ABD’nin Ortadoğu stratejisinin temeli, mevcut devlet yapılarının kontrol altına alınması, alınamıyorsa Mısır’da olduğu gibi askeri müdahalelerle kendilerine bağlı yönetim yapıları kurularak, bilhassa demokratikleşmelerine fırsat vermeyerek, kendi çıkarları doğrultusunda hareket etmelerini sağlamaya dayanmaktadır. Bundan sonra sıra yapılacak operasyonlara gelmektedir ki burada hedef ülkelerin etnik dinsel ya da mezhepsel esaslara göre bölünmesi, coğrafyadaki siyasi sınırların yeniden çizilmesidir.
DANSIN SONU
Önce sadece tek bir Amerika olmadığını belirtmek gerekir fakat bugün bölgemizde etkin olan Amerika’nın geleneksel emperyalist stratejiyi uygulayan unsurlardan oluştuğunu söylemek mümkündür; zira bütünüyle ülkeleri istikrarsızlaştırma, iç savaş hazırlama ya da doğrudan askeri müdahale araçlarını kullanan bu stratejinin başarısız olması durumundaki bu kaçınılmaz görünmektedir, o zaman diğer Amerikaların pozisyonunun güçlenmesini beklemek gerekecektir.

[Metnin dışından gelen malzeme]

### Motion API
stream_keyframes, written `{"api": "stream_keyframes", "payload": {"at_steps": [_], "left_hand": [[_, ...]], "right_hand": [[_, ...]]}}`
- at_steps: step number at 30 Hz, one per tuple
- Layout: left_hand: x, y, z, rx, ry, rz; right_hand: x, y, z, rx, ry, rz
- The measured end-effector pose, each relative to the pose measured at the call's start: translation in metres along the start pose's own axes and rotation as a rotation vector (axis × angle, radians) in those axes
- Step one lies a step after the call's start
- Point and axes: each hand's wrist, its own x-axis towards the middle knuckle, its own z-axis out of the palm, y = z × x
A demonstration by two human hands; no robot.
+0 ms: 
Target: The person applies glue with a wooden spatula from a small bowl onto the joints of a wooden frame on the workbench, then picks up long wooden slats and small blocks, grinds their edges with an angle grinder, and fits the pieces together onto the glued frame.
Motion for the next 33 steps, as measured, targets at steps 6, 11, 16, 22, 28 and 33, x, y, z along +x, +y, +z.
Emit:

Burada önemli olan ABD’ni bu militarist/emperyalist stratejisinin yaratacağı küresel istikrarsızlıklara gitmeden bu anlayıştaki yaklaşımı savunanların tasfiye edilmesidir. NEOCON strateji Siyonizm’e katkı yapabilir fakat dünya barışını tahrip ettiği kadar ABD’nin dünya sitemi içindeki konum kaybını daha da hızlandıracak sonuçlara yol açacaktır. Terörle dansın maliyeti ağır olur.